Probing the interior of the Earth with seismometers

Angelo Pisconti – Installing seismometers in Bavaria (Germany)  AGU on Tumblr

Postcard from the field, EOS Earth & Space Science News, Vol.97, No2, 15-Jan-2016 (get the pdf and go to the second last page!).

What is a seismometer? Why are they so important?

Seismometers have a fundamental role in Geophysics because they allow us to study the Earth’s structure and dynamics just by using the energy released by the same dynamic Earth. Earthquakes themselves are the consequence and expression of an active planet; convergent, divergent and transform plate boundaries “periodically” release elastic energy.

Seismometers are devices built for detecting and recording the seismic waves released during earthquakes. These elastic waves, containing information about the propagation media, reveal both structure and composition of the Earth. Seismometers has been also deployed on the Moon’s surface and there are efforts to deploy new seismic stations on Mars. These instruments are also useful for improving our understanding on faulting processing and brittle rheology, earthquake source mechanism, and the related seismic risk evaluation. Last, but not least, they allow us to find, probe and control, mines, oil and gas fields extraction and waste deposits. Historically, they were also used for detecting and recognizing nuclear explosions.

Since seismology is the most powerful tool for probing the inner of the inaccessible Earth, installing more and more instruments and carrying out seismic-seismological experiment is a very basic forward step for an increasingly knowledge of our planet.

In December 2015, I participated to the installation of some of the seismic stations deployed in southern Germany (figure 1), in the frame of the AlpArray project ( The aim of these experiment, which involves several countries, is to advance our understanding of orogenesis and its relationship to mantle dynamics, plate reorganizations, surface processes and seismic hazard in the Alps-Apennines-Carpathians-Dinarides orogenic system.


Figure 1. Site locations of the installed seismic stations.


Figure 2. Postcard from the field. Angelo Pisconti and Januka Attanayake both from Institut fur Geophysik (Munster, Germany) installing a seismic station in a solar park.

Installing a seismometer require a certain setup of the equipment. At first, it is important to choose, during the planning, installing sites where the noise is as low as possible. For example, railways, big urban centers and farms, close to the seismic stations, should be avoided.
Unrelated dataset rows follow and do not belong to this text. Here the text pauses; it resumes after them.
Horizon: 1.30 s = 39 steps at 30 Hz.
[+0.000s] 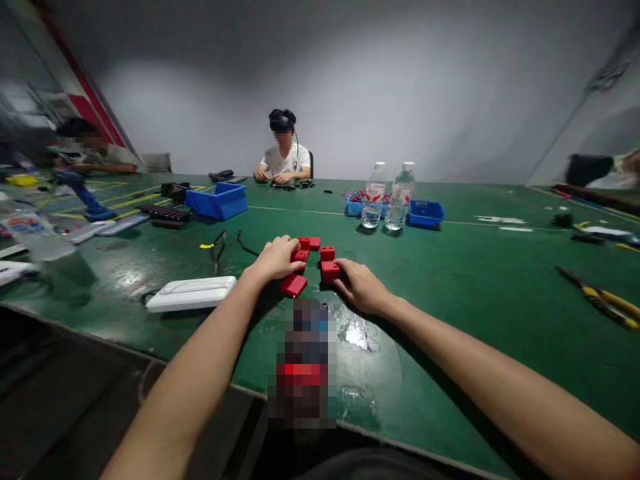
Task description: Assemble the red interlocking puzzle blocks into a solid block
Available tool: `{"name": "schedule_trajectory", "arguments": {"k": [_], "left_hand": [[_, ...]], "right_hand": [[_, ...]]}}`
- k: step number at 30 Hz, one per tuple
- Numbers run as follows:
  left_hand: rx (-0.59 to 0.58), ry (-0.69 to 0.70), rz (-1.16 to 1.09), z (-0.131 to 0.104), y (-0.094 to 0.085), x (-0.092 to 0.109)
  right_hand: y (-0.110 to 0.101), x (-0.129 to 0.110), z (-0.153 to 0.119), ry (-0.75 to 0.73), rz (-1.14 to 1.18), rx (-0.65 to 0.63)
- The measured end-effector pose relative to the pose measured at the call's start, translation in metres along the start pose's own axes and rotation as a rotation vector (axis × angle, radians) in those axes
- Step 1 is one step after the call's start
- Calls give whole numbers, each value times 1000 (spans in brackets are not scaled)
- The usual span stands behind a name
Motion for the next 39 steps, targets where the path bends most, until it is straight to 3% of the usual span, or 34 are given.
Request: {"name": "schedule_trajectory", "arguments": {"k": [6,10,16,20,26,33,39], "left_hand": [[270,199,-325,1,-25,44],[200,185,-467,1,-22,57],[-15,231,-480,3,5,58],[-84,222,-434,6,22,54],[-93,105,-446,9,25,44],[-66,40,-749,13,37,34],[-28,78,-757,13,34,35]], "right_hand": [[-2,0,1,-13,8,3],[-3,-1,2,-29,15,10],[-3,0,1,-36,43,17],[-4,0,1,-53,93,40],[-9,-8,1,-117,146,70],[-9,-17,-1,-184,72,59],[-19,-19,0,-143,294,72]]}}
Point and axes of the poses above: each hand's wrist, its own z-axis towards the middle knuckle, its own y-axis out of the palm, x = y × z, the point moved 10 cm from there along z, towards the middle knuckle, and after that the axes turned 11 degrees about z, right-handed, at the moved point
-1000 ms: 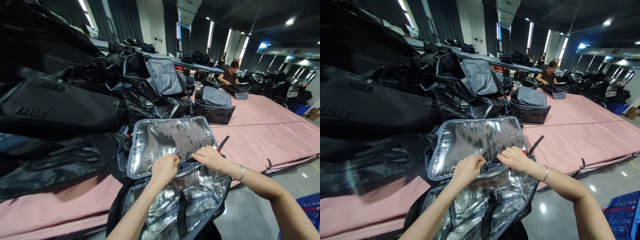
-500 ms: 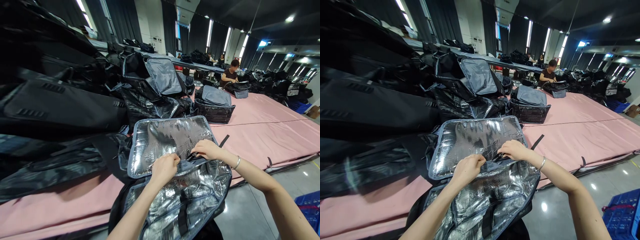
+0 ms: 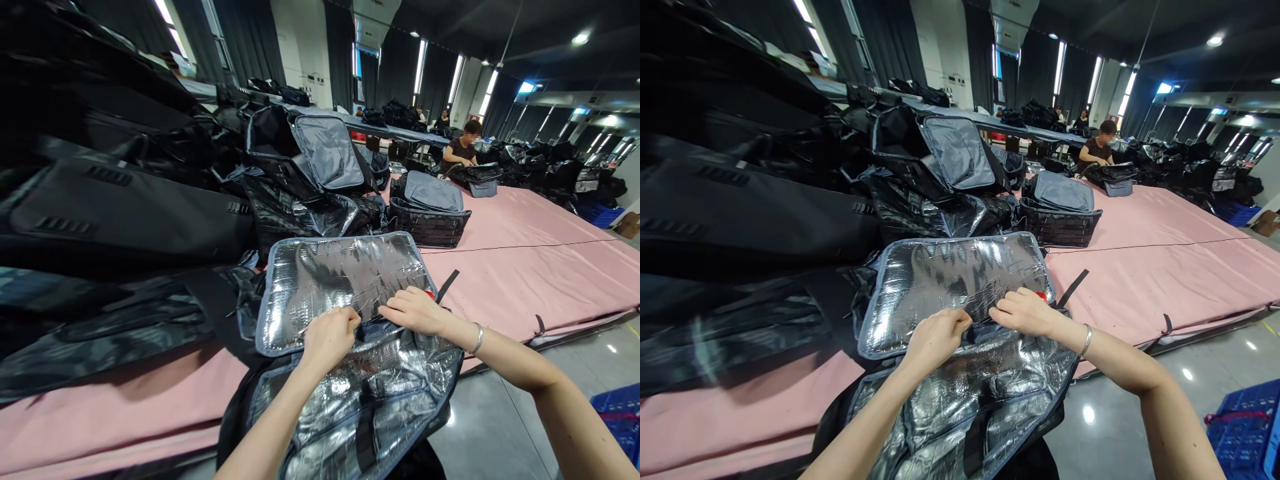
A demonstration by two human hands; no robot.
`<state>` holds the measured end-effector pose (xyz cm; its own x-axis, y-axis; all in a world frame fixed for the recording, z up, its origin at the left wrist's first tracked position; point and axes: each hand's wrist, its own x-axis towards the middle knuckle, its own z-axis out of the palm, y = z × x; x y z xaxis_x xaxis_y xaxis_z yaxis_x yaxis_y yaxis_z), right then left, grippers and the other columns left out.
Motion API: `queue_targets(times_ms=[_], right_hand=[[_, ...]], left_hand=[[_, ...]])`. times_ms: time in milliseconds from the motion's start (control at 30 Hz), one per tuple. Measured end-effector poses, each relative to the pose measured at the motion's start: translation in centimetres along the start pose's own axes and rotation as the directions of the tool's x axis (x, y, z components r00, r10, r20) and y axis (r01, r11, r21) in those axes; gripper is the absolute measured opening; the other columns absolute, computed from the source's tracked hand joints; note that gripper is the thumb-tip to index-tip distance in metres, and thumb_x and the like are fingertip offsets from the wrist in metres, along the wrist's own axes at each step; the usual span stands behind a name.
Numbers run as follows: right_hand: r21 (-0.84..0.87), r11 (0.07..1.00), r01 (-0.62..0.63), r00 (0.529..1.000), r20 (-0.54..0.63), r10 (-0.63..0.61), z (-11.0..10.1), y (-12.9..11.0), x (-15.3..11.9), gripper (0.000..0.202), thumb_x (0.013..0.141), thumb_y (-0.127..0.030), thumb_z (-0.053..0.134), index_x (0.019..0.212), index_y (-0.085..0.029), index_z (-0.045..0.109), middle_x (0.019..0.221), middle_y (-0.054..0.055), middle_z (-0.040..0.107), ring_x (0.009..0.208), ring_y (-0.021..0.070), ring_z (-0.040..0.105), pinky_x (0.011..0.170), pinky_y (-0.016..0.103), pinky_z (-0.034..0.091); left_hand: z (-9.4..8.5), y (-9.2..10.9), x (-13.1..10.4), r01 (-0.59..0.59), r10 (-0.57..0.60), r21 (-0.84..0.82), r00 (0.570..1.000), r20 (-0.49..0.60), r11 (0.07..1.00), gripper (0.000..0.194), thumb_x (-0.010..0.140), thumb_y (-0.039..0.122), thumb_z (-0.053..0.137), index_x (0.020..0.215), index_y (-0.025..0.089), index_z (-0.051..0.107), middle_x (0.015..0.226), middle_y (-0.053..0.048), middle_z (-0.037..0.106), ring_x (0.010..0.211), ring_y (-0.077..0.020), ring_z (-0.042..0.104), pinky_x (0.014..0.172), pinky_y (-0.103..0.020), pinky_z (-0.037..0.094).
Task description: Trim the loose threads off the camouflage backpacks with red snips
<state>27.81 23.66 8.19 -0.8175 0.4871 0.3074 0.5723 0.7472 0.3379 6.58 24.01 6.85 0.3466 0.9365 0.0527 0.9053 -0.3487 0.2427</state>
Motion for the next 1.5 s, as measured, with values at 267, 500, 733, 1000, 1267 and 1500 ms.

Some of the seismic stations were deployed in particular sites like a 900 years old cellar in a monastery and a solar-park (figure 2), which also provides the energy necessary to maintain the seismic station active.
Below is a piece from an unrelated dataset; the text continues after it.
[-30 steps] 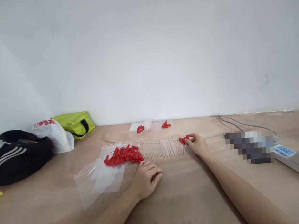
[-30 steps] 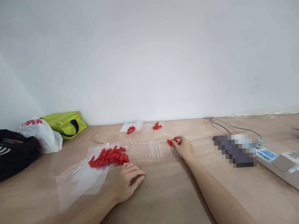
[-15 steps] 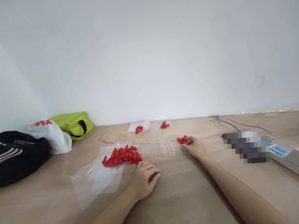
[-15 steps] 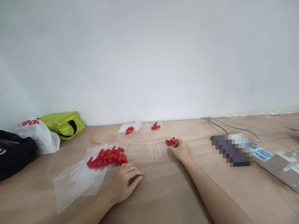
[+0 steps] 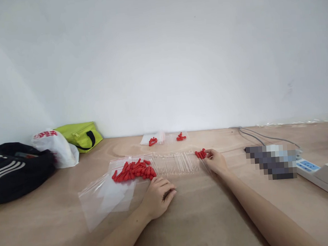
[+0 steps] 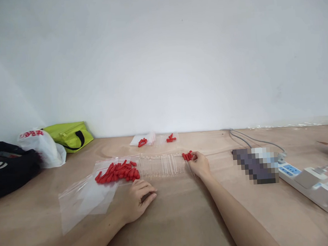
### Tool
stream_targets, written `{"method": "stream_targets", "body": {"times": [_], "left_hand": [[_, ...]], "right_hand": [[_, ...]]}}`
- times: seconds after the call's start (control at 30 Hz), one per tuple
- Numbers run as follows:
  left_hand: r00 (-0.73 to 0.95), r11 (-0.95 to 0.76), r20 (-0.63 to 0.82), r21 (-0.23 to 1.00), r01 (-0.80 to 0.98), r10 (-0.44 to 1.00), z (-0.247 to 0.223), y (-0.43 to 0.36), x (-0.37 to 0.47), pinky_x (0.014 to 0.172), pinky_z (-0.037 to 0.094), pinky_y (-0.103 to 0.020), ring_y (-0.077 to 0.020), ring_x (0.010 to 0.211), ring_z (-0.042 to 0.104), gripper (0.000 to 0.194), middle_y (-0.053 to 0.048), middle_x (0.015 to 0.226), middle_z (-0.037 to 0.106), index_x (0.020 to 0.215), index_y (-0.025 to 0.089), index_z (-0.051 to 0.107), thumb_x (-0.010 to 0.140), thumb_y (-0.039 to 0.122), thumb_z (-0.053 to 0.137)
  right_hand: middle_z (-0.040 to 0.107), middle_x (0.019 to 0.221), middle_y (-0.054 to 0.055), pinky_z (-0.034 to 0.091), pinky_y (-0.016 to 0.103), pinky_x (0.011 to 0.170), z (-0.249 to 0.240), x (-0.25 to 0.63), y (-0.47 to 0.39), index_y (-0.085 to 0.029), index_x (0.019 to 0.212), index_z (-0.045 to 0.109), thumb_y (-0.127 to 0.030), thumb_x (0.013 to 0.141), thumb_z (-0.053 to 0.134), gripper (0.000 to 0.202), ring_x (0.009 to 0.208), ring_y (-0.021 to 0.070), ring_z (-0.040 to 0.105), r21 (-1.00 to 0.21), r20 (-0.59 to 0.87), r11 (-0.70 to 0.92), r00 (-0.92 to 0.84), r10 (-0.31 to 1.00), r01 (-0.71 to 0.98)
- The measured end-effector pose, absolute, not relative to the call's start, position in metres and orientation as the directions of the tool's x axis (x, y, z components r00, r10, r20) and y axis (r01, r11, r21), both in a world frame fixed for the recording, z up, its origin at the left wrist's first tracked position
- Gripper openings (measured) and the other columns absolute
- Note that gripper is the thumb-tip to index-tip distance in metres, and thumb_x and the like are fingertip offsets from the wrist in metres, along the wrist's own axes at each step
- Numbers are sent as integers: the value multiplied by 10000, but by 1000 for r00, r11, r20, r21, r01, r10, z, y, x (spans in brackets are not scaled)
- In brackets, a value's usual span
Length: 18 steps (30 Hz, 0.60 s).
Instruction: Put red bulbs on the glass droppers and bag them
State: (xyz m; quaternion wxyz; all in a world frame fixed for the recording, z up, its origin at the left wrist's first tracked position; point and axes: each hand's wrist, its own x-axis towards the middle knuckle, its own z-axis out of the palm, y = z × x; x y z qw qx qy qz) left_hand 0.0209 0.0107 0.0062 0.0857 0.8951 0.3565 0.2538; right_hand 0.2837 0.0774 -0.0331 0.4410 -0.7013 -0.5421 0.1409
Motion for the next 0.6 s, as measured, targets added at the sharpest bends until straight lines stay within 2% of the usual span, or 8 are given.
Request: {"method": "stream_targets", "body": {"times": [0.17, 0.23, 0.33, 0.4, 0.5, 0.6], "left_hand": [[619, -730, 387, 331, 598, 683, 5, 11, 21, 722, 387, -336, -177, 744, 557, 135, -22, 748, 639, 795, 199, 624, 800, 205, 489], [621, -730, 384, 332, 598, 683, 5, 11, 21, 721, 389, -333, -175, 744, 556, 136, -21, 753, 638, 803, 200, 625, 801, 204, 490], [619, -728, 385, 335, 598, 685, 6, 11, 21, 726, 389, -333, -176, 749, 553, 140, -19, 756, 638, 813, 201, 625, 802, 201, 485], [619, -726, 380, 335, 600, 687, 7, 11, 20, 727, 388, -332, -177, 750, 552, 143, -20, 756, 636, 811, 200, 625, 803, 201, 482], [627, -729, 372, 332, 598, 684, 8, 10, 21, 718, 386, -328, -176, 743, 549, 145, -21, 753, 632, 808, 200, 623, 804, 205, 478], [625, -733, 385, 313, 604, 680, 8, 9, 23, 714, 378, -328, -173, 732, 544, 139, -18, 739, 627, 777, 200, 612, 799, 205, 475]], "right_hand": [[602, 674, 18, 381, 236, 544, -33, 281, 76, -159, 866, 601, -269, 634, 508, 273, 554, 137, 523, -760, 314, 30, 327, 891, 649], [602, 702, 27, 372, 257, 601, -30, 279, 74, -168, 871, 607, -302, 653, 504, 276, 619, 156, 531, -740, 360, 49, 333, 871, 671], [599, 714, 38, 312, 306, 738, -23, 274, 67, -187, 848, 623, -349, 715, 476, 256, 747, 187, 527, -613, 554, 101, 334, 763, 784], [590, 660, 35, 258, 325, 784, -19, 269, 63, -186, 805, 628, -375, 768, 441, 268, 723, 180, 519, -509, 648, 111, 295, 702, 854], [583, 578, 26, 218, 330, 796, -15, 261, 59, -184, 655, 606, -372, 820, 391, 330, 642, 152, 504, -424, 631, 106, 210, 747, 900], [616, 611, 21, 209, 340, 772, -14, 253, 58, -190, 595, 579, -369, 798, 427, 310, 679, 163, 521, -388, 549, 108, 135, 825, 915]]}}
In order to have a reference system, in which the seismic waves are recorded, the three component sensor has to be leveled with the Z component in the vertical direction and the horizontal components oriented in the N-S and E-W directions (figure 3 on the left side). It is also important to ensure a rigid coupling between the sensor and the ground, as pictured in figure 3 (right side).

Then, the seismometer has to be synchronized in time and also linked to a GPS sensor, in order to have the exact position of the different instruments. The instruments are also equipped with a memory card (usually a USB drive) which stores the data, that is the continuous movement (displacement or velocity or acceleration) of the ground as function of the time. The waveform can be then analyzed and processed by seismologists.


Figure 3. Deployment of the seismic stations. On the right is shown the coupling between the sensor and the ground achieved using a block of concrete under the sensor.

Installing seismometers, whose relevance and significance has been briefly mentioned in this report, has been an interesting and new experience which is also part of the basic knowledge of a seismologist.